A whole section is deserved to considering external factors and causes which brought the fall of the Roman empire. What follows will hardly do the subject justice but it will give some insights of where to look for deeper answers. The reasoning might go something like the following:
Great cataclysms like the fall of the Roman empire are never the result of a single action or cause but rather the result of an accumulated factors and events. Many of the factors may have existed at other times, but it took a singular set of events and situations to produce the tsunami sufficient to change the course of ancient Roman history.
Whilst the internal factors were bringing a gradual dismembering of society and the unitary fabric which had made Rome the world power that it was it’s very size brought it face to face with a new arena, literally of global proportions so that we might say that the history of Europe somehow starts in China.
The Chinese empire had begun to suffer at approximately the same time as that of Rome, and just like the Roman built the “Limes” so the Chinese had built (over a longer period of time) a great wall to define the limits of their expansion. Whilst such earthen walls were initially intended to support an expansionist policy it only took a few conservative generations to turn them into a stone affair intended to keep the “barbarians” out. In this case the barbarians were the Mongols, nomadic, savage populations which rampaged the border lands and around the end of the 3rd century AD were jumping over or going around the Chinese wall like a Gymkhana obstacle race. They were eventually beaten out by another barbarian race known as the Juan-Juan who reunited China. So what has this to do with the fall of the Roman empire?
Other than some interesting similarities with the fate of ancient Rome what was of particular concern at the time was the fact that these Mongol nomadic tribes had little else to do but to chose to learn how to become farmers or turn their attention westwards: By the middle of the 4th century the great invasion began which would change the shape of the centuries to come (the early Middle Ages) like a game of dominoes. As discussed the Roman empire was already overstretched, military forces were at best heterogeneous mix of barbarian mercenaries and sedentary Roman militia so it wouldn’t take long before the Mongols were pressing their way to the river Danube and Elbe (runs through Czech Republic, Germany and into the North Sea) .
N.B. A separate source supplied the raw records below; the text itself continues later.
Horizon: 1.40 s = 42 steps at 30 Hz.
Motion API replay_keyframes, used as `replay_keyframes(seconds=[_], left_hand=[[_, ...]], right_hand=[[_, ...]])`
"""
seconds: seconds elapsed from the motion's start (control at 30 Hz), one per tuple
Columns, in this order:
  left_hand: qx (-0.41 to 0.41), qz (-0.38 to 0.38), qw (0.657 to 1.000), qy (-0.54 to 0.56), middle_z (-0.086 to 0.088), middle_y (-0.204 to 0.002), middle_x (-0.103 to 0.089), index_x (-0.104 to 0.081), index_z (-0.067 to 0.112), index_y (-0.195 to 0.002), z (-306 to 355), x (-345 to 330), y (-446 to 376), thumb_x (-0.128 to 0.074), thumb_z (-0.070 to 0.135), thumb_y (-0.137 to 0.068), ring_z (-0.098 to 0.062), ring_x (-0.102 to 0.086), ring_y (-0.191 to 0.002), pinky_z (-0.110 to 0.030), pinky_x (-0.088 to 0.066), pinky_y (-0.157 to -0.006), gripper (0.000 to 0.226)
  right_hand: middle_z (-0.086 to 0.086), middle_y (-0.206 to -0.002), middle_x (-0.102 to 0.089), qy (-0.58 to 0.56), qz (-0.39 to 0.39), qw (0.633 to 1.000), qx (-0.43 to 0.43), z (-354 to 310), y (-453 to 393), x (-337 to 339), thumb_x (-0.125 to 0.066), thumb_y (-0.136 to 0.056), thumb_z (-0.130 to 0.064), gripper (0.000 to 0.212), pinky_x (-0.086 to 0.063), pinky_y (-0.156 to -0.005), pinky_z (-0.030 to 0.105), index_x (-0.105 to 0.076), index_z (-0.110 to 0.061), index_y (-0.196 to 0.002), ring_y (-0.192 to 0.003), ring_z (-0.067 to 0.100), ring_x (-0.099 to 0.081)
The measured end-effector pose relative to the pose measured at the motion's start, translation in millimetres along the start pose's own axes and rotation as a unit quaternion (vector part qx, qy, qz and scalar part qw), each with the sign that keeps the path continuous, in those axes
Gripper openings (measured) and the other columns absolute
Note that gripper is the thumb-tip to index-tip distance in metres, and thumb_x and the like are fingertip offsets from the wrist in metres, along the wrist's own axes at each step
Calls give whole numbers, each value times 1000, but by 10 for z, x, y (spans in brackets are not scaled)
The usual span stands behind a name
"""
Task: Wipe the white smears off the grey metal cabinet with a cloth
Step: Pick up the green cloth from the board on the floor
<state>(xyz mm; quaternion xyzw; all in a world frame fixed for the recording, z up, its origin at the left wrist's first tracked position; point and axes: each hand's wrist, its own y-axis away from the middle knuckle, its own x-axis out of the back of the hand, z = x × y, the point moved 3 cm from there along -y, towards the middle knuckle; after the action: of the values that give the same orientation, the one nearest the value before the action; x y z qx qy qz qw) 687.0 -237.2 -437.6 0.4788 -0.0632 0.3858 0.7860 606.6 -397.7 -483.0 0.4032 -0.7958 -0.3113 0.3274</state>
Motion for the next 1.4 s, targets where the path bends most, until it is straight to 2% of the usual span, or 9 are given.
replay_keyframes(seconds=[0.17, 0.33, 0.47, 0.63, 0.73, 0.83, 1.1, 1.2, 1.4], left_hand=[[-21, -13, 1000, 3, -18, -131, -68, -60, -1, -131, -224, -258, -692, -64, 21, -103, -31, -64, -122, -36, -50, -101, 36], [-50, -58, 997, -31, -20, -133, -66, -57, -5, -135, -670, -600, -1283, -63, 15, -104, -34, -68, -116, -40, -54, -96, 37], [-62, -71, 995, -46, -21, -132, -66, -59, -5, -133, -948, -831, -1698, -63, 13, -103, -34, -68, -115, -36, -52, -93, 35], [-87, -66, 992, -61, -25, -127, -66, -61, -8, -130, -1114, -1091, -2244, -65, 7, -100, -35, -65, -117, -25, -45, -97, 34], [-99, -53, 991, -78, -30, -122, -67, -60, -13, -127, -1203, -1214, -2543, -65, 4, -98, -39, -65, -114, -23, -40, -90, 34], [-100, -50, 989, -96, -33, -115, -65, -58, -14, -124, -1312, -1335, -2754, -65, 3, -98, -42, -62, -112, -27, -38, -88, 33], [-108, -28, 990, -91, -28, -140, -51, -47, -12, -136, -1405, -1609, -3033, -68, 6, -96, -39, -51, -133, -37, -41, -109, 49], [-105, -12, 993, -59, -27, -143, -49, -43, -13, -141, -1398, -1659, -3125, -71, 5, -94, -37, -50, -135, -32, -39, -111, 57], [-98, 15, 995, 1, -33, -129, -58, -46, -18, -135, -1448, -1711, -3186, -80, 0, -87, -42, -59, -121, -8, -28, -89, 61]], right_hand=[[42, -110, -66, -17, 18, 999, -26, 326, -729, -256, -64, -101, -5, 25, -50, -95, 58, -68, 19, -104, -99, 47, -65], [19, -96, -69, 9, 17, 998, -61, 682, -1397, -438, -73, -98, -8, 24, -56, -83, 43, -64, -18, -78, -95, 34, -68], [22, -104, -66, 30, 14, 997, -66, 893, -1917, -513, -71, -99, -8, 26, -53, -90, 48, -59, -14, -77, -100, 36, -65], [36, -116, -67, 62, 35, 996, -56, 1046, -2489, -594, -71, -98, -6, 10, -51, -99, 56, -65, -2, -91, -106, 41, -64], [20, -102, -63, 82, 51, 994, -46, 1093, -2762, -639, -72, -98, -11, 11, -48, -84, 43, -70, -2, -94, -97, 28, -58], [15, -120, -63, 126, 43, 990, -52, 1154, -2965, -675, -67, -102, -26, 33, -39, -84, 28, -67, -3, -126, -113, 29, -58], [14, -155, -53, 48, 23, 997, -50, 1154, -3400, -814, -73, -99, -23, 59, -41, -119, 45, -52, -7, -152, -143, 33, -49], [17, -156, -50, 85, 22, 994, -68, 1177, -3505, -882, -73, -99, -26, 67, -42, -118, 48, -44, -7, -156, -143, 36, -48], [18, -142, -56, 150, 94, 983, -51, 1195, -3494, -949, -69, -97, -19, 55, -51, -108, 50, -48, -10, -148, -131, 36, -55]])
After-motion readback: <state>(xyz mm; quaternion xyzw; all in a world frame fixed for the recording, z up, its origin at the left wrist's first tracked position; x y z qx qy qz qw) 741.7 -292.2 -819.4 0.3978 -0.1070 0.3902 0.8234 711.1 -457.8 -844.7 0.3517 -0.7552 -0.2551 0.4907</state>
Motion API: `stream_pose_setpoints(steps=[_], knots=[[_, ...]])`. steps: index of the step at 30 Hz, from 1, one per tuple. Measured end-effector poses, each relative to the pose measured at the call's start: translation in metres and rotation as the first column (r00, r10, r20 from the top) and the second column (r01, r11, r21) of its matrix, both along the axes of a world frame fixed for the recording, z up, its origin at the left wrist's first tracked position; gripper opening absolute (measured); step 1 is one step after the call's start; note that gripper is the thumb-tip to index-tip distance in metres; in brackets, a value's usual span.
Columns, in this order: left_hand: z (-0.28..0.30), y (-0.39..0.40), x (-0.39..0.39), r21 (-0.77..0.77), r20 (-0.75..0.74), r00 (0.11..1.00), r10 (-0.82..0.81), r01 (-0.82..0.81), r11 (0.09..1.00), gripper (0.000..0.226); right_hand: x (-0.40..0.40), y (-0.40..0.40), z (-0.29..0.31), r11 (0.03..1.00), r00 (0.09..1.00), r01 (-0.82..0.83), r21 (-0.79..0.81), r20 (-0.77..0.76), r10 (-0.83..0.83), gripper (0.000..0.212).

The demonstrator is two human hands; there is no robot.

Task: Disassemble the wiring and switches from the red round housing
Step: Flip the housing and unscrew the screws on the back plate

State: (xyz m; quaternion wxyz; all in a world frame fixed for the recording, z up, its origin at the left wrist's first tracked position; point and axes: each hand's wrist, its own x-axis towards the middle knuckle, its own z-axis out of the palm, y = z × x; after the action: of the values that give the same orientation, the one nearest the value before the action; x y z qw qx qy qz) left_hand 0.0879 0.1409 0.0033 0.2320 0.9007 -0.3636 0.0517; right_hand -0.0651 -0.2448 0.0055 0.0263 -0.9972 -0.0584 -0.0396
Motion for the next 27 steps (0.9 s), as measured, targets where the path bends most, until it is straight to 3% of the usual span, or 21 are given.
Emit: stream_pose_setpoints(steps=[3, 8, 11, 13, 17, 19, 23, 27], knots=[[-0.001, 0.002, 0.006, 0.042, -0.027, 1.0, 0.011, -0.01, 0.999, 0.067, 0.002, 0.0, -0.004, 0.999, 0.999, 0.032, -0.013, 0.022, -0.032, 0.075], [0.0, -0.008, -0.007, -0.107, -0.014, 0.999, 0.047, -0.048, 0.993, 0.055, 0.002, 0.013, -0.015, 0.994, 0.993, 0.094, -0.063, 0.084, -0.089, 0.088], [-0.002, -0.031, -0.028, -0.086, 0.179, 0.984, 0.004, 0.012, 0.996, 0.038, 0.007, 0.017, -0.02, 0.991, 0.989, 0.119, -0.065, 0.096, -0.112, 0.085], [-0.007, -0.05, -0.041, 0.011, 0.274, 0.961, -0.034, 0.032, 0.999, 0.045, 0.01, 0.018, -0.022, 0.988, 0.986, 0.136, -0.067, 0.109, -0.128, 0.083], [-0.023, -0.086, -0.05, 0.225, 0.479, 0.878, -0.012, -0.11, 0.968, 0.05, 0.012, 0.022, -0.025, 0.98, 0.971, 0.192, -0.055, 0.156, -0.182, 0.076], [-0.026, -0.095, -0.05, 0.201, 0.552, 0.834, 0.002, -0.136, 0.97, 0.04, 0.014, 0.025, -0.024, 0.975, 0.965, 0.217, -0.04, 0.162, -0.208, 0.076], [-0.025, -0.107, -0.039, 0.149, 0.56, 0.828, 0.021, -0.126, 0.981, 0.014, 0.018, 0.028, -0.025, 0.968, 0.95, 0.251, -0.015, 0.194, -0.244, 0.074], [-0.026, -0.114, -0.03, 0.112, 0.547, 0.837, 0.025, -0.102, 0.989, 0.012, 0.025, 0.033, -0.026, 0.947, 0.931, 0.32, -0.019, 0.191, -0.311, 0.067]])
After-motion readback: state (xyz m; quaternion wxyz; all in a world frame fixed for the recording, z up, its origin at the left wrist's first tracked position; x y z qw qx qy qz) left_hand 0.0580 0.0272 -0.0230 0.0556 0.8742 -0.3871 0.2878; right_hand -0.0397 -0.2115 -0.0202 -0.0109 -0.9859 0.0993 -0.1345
This wasn’t the very first incursion: a smaller earlier one was undertaken by eastern tribes which came to be known as the Huns. They came face to face with Germanic tribes and stopped, perhaps Rome was never even aware of it. This time round the balance of power was rather different.
In 395 a Roman soldier and historian called Ammianus Marcellinus reported the terrifying apparition of the Huns (Mongols) – a frightening description of them is given in “Roman History book 31 chapter 2”. He goes on to describe how the Huns united with a Germanic tribe known as the Alani and together drove out the Goths. The Goths driven out were the next piece in the Domino game of history:
The Goths were of Swedish origin and region of that country still bears the descriptive name of “Gotaland”. They too were of nomadic habits and generally illiterate well into the 4th century AD. It wasn’t until the 6th century that one of them, Jordanes (who had picked up the culture and civilisation from Rome), wrote their hitherto oral history/mythology down in a book known as “Getica“: somewhere around the 4th century BC their king Berig had led his countrymen down from Scandinavia into Germany.
The story goes they only had three ships to ferry them across the north sea to Germany. One of these ships was consistently the slowest and so the crews of the other two ships named the third “Gepanta” – the lasy one. The Goths were subdivided into tribes who’s name varied during the centuries according to the regions they inhabited but the ones of real interest to us are the Visigoths (Goths of the west), Ostrogoths (of the East) and Gepids (the lazy ones).
Their role in the fortunes and misfortunes of society after the fall of the roman empire is complex: they participated in numerous incursions into the empire, in 451 they actually joined forces with the Romans against the Huns (see the great battle of the Catalaunian plains against Attila); last but not least their kings such as Theodoric the Great (an Ostrogoth) even ruled over Italy (AD 493-526) and great parts of Europe.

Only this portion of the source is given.